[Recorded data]
▼

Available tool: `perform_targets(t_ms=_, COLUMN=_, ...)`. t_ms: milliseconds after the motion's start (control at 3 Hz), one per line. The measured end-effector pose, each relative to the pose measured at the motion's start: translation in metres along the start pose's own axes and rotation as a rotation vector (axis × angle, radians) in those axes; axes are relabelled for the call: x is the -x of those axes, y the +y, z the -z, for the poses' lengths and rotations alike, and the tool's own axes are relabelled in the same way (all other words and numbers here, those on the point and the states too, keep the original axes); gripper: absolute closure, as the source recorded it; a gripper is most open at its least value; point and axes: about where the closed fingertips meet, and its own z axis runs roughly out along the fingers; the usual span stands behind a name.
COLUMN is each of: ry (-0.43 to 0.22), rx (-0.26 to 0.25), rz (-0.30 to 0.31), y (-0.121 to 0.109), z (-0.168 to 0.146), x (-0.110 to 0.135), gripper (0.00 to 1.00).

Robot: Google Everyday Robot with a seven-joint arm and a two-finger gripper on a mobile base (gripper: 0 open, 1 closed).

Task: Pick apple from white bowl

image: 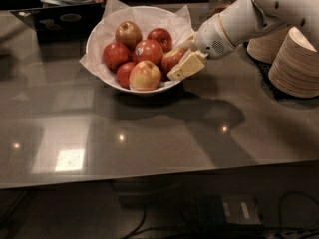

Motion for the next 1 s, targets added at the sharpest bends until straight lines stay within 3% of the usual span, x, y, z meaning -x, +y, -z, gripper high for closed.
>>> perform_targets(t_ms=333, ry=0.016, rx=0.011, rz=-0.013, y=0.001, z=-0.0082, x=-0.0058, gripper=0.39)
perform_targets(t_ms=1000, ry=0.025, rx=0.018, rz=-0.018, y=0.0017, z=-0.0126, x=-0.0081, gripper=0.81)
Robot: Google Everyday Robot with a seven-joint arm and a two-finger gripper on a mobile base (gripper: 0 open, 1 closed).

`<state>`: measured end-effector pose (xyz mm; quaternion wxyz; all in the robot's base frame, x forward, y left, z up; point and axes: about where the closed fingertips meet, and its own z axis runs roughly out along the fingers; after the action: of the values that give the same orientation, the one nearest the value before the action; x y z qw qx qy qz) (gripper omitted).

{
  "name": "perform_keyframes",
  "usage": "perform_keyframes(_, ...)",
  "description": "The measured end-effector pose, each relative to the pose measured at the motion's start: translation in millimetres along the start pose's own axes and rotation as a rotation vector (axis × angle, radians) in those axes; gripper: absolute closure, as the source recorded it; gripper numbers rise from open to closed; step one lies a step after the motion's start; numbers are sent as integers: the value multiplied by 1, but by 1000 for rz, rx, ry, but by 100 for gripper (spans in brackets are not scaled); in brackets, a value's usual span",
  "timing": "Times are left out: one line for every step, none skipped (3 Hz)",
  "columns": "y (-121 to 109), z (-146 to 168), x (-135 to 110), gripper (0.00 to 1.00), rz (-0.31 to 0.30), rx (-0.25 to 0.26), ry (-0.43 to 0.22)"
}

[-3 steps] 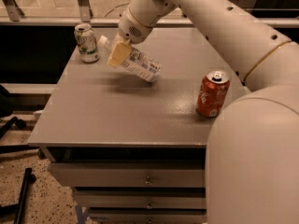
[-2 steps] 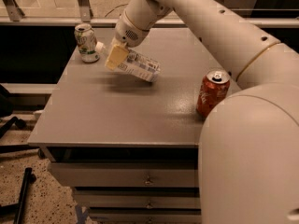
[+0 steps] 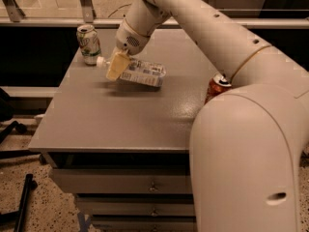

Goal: Knock blue plastic bottle over

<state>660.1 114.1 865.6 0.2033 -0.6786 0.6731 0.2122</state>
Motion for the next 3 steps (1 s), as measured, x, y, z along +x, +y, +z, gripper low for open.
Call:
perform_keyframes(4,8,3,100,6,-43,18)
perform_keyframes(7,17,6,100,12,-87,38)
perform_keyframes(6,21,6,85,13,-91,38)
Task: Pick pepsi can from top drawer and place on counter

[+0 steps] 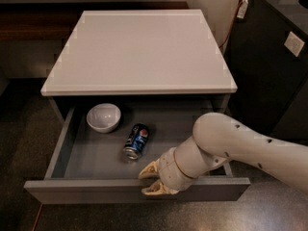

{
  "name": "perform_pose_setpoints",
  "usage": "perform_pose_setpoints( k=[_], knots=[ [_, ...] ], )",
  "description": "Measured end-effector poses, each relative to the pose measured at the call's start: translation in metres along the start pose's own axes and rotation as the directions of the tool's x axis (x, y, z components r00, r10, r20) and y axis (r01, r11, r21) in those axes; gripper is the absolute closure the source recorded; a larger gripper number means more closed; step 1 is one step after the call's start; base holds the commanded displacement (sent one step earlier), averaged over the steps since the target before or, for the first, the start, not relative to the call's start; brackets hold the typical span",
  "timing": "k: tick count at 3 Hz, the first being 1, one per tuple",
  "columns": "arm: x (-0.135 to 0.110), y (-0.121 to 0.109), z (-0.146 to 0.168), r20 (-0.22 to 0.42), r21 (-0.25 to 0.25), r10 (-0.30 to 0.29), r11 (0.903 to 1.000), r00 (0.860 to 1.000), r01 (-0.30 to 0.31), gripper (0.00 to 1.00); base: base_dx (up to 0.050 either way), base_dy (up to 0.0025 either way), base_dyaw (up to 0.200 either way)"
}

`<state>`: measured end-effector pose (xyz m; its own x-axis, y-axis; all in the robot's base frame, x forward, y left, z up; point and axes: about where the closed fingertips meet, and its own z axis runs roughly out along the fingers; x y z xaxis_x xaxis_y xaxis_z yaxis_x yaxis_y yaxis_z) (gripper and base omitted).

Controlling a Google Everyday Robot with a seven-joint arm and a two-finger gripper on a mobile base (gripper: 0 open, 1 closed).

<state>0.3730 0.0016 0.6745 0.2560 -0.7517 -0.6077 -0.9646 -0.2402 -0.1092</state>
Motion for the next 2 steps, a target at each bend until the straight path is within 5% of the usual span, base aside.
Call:
perform_pose_setpoints(
  k=[2],
  knots=[
    [-0.052,-0.001,-0.022,-0.026,0.024,-0.146,0.9889,0.989,0.147,0.12,0.000,0.00000,0.000]
  ],
)
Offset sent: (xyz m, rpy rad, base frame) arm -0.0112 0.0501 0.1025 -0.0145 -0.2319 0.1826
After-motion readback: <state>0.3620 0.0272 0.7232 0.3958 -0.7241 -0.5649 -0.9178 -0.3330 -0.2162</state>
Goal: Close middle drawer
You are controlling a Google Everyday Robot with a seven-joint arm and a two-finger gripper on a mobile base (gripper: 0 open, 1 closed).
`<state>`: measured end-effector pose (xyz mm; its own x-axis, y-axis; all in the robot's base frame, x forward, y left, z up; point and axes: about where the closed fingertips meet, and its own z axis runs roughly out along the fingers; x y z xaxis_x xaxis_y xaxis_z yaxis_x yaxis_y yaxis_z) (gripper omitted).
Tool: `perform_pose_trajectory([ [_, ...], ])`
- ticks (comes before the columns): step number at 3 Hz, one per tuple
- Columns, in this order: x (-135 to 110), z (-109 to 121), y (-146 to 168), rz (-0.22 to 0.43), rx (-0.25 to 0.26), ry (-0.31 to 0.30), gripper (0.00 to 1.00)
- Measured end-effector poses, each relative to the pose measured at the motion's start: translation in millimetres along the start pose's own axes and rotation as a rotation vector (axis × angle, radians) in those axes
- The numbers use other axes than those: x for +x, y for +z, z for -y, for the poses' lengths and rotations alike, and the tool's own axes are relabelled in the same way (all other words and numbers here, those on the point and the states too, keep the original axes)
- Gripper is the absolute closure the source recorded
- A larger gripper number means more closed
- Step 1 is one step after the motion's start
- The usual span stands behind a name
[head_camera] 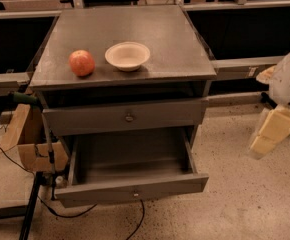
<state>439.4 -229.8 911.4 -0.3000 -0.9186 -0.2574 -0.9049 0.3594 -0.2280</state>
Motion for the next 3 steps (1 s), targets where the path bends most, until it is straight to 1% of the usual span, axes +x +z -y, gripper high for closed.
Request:
perform_pose_trajectory([
  [1,39,-27,84,0.062,-0.077,0.125,0.00],
  [2,66,-65,182,0.137,-0.187,0.258,0.00],
  [3,71,-102,274,0.237,-0.284,0.443,0.00],
])
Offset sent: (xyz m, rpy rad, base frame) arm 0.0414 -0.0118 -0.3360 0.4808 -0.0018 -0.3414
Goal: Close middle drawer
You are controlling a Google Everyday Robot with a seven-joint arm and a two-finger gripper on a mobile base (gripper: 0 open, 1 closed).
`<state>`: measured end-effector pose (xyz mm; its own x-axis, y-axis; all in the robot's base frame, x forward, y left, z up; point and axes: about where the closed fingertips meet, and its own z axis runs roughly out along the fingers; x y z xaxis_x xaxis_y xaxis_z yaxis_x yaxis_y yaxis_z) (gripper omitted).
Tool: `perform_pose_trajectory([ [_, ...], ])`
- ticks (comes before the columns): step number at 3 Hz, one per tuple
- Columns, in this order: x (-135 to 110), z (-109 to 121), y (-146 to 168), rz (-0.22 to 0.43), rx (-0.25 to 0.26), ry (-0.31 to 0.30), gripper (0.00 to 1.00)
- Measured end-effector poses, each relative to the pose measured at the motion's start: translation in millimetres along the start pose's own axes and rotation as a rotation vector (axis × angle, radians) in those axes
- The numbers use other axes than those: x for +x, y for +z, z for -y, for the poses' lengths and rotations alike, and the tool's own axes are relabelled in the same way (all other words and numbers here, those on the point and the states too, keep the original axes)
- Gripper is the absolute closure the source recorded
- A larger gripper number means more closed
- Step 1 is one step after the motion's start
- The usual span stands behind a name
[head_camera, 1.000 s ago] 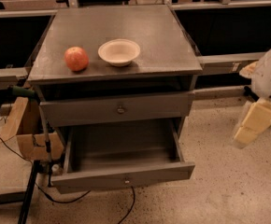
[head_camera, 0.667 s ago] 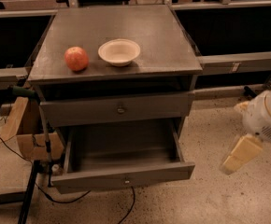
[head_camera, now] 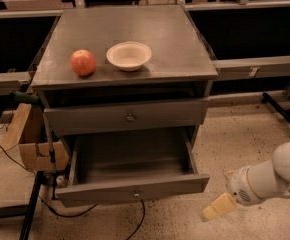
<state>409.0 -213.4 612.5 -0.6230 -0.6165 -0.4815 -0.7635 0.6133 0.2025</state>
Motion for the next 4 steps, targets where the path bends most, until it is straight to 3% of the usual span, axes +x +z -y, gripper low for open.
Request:
perform_pose_trajectory([
  [1,6,18,39,0.064,0.012,0.064,0.00],
  [2,6,18,39,0.064,0.013,0.064,0.00],
  [3,6,24,42,0.110,-0.008,0.107,0.00],
  [4,-9,39,69,0.177,-0.054,0.177,0.00],
])
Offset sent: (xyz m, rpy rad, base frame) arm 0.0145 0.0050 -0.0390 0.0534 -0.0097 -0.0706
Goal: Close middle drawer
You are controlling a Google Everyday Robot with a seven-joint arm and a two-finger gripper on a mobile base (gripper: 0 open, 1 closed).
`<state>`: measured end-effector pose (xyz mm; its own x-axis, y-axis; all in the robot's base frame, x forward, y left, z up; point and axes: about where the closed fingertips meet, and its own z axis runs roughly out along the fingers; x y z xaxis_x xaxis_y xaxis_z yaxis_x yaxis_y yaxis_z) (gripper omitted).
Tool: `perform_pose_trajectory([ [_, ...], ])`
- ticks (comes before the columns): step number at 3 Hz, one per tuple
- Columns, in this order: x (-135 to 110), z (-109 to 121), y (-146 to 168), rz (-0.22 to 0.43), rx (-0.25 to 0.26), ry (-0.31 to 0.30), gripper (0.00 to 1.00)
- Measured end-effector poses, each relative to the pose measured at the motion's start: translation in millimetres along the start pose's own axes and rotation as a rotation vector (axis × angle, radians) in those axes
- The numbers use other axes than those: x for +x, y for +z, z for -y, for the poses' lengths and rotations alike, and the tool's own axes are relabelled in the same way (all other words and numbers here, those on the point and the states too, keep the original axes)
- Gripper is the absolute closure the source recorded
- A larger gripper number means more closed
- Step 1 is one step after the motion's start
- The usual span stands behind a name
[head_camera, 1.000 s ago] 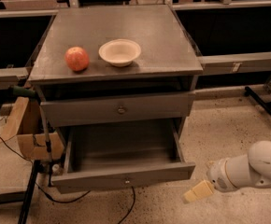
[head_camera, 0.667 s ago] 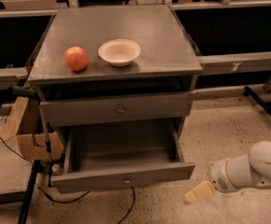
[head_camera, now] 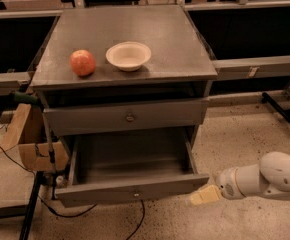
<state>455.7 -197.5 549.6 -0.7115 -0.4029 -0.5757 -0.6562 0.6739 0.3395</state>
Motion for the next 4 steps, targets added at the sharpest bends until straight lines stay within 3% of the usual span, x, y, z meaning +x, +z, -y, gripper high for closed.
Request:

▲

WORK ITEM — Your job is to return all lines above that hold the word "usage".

REPLY —
  "usage": "perform_keyframes(_, ...)",
  "usage": "perform_pose_setpoints( k=[_], knots=[ [_, ...] ], )",

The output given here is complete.